■ **REQUIRED ACTION**
Lines with the string "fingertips" are to be identified in the listing and copied.

■ **WORKING DATA**
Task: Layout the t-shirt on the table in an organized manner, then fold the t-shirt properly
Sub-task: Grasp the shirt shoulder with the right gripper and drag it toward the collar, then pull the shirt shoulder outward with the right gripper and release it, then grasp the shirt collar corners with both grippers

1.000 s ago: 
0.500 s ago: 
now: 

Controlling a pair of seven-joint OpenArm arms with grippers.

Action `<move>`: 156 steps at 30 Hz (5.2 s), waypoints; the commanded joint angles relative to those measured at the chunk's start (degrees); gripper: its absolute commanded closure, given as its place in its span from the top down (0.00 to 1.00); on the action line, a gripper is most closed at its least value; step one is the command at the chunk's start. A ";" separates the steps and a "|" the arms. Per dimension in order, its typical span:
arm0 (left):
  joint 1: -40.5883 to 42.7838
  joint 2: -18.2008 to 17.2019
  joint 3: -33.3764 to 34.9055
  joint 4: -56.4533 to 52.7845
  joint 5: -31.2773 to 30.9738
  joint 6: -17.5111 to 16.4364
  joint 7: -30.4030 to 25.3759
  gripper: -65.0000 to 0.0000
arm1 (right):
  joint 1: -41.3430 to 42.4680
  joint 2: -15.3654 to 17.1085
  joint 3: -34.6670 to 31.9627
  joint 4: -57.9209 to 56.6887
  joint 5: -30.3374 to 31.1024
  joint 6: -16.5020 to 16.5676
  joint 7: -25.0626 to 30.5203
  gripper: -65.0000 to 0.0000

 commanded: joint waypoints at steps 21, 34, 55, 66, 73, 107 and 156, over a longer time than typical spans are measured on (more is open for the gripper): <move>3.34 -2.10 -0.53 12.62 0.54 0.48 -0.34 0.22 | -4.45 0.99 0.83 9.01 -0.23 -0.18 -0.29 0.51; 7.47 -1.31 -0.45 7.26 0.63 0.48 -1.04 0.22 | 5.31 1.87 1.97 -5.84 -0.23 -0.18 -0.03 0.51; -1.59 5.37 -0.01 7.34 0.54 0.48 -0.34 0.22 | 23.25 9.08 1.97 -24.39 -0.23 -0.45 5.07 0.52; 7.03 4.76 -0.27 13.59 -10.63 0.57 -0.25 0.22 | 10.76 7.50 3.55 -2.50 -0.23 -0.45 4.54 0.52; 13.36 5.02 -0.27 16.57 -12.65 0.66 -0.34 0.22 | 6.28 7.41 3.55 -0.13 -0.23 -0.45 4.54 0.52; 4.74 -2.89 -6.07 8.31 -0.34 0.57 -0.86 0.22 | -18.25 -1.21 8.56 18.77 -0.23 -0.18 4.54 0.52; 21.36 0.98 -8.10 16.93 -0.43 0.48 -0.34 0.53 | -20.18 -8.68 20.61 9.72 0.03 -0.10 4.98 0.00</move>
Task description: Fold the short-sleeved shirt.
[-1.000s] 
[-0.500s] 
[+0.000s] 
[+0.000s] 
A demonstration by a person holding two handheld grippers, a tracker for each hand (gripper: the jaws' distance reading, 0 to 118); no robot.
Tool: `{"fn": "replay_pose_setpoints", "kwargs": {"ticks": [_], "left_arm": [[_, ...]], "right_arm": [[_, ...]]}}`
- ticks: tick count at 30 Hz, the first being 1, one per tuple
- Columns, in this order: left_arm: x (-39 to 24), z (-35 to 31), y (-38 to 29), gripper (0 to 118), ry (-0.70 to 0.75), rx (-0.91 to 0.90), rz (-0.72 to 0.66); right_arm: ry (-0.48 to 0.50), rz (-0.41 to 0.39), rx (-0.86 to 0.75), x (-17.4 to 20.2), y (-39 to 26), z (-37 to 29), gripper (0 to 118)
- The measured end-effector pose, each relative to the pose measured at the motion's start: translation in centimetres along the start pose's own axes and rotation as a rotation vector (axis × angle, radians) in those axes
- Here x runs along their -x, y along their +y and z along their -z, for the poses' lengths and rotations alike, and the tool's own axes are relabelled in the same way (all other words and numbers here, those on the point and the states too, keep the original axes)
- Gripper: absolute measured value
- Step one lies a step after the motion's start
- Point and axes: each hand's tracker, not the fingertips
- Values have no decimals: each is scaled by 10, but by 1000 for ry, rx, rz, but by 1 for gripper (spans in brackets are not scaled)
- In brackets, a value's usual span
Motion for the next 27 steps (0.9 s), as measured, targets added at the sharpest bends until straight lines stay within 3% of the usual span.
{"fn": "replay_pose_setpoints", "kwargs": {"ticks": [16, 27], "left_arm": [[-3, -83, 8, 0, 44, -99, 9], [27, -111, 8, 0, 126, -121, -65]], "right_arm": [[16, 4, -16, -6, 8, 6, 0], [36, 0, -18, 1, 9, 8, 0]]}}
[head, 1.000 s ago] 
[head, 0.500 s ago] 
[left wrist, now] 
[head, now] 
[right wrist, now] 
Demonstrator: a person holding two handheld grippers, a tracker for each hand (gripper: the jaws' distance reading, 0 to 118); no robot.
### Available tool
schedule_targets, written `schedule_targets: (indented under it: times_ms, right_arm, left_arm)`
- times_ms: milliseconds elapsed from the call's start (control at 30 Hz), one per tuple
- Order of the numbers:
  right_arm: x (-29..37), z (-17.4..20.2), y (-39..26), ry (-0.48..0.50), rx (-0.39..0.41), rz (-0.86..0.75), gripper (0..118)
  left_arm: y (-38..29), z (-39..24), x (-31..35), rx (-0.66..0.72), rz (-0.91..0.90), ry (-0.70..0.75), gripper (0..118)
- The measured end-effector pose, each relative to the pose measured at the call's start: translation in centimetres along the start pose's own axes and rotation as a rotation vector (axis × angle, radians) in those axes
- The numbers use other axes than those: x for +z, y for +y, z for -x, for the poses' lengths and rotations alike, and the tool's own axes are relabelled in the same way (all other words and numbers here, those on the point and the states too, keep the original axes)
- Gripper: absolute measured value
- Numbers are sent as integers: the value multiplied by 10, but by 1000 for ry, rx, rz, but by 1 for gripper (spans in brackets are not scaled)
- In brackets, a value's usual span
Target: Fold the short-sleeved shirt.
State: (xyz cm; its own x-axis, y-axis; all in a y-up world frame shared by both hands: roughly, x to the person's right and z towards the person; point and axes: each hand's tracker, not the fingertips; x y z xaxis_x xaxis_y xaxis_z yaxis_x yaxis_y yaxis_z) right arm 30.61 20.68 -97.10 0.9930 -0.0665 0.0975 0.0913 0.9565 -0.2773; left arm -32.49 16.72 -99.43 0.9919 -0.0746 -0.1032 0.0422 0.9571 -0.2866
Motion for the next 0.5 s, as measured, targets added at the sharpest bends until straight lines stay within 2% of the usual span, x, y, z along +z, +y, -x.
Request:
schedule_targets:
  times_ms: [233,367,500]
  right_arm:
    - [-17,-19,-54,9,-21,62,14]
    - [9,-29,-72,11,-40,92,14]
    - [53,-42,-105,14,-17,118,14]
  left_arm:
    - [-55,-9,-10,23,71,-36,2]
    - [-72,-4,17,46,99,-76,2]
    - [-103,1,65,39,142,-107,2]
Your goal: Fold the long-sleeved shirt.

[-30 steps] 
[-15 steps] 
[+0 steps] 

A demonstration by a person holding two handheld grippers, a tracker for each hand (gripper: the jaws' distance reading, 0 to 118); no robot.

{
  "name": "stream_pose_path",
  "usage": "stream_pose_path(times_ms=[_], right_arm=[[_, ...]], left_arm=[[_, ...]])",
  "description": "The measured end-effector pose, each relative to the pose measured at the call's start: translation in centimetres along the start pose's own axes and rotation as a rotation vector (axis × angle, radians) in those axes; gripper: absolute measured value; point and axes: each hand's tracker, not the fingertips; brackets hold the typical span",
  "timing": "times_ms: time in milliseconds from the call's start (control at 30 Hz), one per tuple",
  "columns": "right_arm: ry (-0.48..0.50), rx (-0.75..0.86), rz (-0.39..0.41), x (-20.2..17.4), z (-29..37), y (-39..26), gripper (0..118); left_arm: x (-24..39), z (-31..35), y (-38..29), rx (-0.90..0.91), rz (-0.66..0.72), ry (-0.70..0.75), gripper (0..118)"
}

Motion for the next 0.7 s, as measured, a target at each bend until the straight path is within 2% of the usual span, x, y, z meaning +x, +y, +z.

■ **FINISHED EXERCISE**
- Point and axes: each hand's tracker, not the fingertips
State: (xyz cm; its own x-axis, y-axis; all in a y-up world frame shared by both hands: roughly, x to the person's right and z towards the person; point and axes: each hand's tracker, not the fingertips; x y z xaxis_x xaxis_y xaxis_z yaxis_x yaxis_y yaxis_z) right arm 30.61 20.68 -97.10 0.9930 -0.0665 0.0975 0.0913 0.9565 -0.2773; left arm -32.49 16.72 -99.43 0.9919 -0.0746 -0.1032 0.0422 0.9571 -0.2866
  "description": "The measured end-effector pose, each relative to the pose measured at the call's start: translation in centimetres along the start pose's own axes and rotation as a rotation vector (axis × angle, radians) in those axes; gripper: absolute measured value; point and axes: each hand's tracker, not the fingertips; brackets hold the typical span",

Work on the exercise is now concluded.